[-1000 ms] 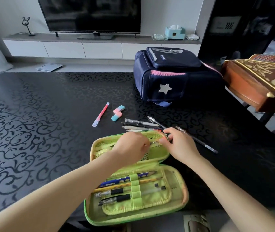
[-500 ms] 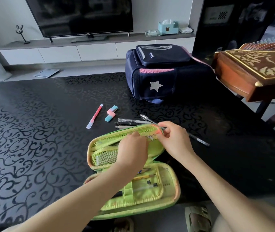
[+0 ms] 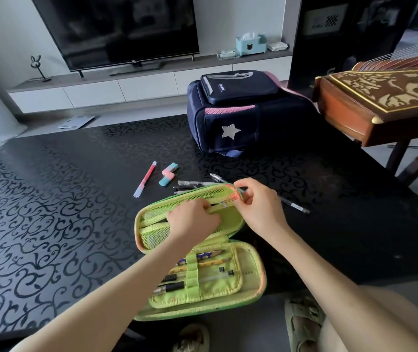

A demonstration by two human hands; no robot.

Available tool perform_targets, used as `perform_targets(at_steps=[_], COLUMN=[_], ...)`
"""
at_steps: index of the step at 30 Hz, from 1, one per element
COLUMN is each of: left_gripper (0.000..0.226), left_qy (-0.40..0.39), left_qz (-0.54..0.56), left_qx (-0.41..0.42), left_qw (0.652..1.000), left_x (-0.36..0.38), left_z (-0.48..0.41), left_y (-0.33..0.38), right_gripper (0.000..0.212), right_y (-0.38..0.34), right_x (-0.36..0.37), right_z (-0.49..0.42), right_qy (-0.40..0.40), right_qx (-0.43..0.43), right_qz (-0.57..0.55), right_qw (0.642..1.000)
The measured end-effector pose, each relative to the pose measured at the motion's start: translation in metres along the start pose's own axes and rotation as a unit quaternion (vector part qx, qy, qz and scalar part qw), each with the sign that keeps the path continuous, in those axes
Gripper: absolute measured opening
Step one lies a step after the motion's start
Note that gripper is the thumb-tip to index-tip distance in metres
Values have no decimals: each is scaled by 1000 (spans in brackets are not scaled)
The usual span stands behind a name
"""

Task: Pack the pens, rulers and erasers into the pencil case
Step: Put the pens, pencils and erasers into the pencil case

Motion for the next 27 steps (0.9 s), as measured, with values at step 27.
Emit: perform_targets(at_steps=[27], left_gripper=[26], left_qy=[-52], left_qz=[-187], left_qx=[-32], left_qw=[980], left_x=[-24], left_z=[-2], left_y=[-30], right_gripper=[14], right_y=[37], right_x=[10], right_z=[4], right_qy=[4], right_qx=[44], right_qz=[-8], right_qw=[999])
Point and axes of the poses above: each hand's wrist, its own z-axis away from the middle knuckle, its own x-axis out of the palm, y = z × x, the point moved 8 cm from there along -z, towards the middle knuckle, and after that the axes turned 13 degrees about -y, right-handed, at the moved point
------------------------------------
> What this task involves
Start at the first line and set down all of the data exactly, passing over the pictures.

> Finished exercise
[-1000 ms] 
[-500 ms] 
[+0 ms] 

A demonstration by two human hands; no robot.

Available tool perform_targets, used as `perform_targets(at_steps=[_], COLUMN=[_], ...)`
"""
at_steps: index of the step at 30 Hz, from 1, one per element
COLUMN is each of: left_gripper (0.000..0.226), left_qy (-0.40..0.39), left_qz (-0.54..0.56), left_qx (-0.41..0.42), left_qw (0.652..1.000), left_x (-0.36..0.38), left_z (-0.48..0.41), left_y (-0.33..0.38), right_gripper (0.000..0.212), right_y (-0.38..0.34), right_x (-0.36..0.37), right_z (-0.49..0.42), right_qy (-0.40..0.40), right_qx (-0.43..0.43), right_qz (-0.57..0.55), right_qw (0.642..1.000)
The measured end-effector pose, each relative to the pose measured at the motion's start: translation in metres along the start pose's own axes and rotation as a unit quaternion (vector part qx, qy, qz and scalar part qw), each with the sign that keeps the path continuous, in those axes
Gripper: absolute measured opening
Step one lies a step after the motion's start
Note that gripper is the thumb-tip to index-tip distance in metres
Values have no decimals: each is scaled by 1000 (spans in brackets are not scaled)
The usual span stands behind a name
"""

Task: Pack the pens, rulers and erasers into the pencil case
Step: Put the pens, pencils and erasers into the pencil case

Motion for the next 27 steps (0.9 s), as measured, with values at step 27.
Emit: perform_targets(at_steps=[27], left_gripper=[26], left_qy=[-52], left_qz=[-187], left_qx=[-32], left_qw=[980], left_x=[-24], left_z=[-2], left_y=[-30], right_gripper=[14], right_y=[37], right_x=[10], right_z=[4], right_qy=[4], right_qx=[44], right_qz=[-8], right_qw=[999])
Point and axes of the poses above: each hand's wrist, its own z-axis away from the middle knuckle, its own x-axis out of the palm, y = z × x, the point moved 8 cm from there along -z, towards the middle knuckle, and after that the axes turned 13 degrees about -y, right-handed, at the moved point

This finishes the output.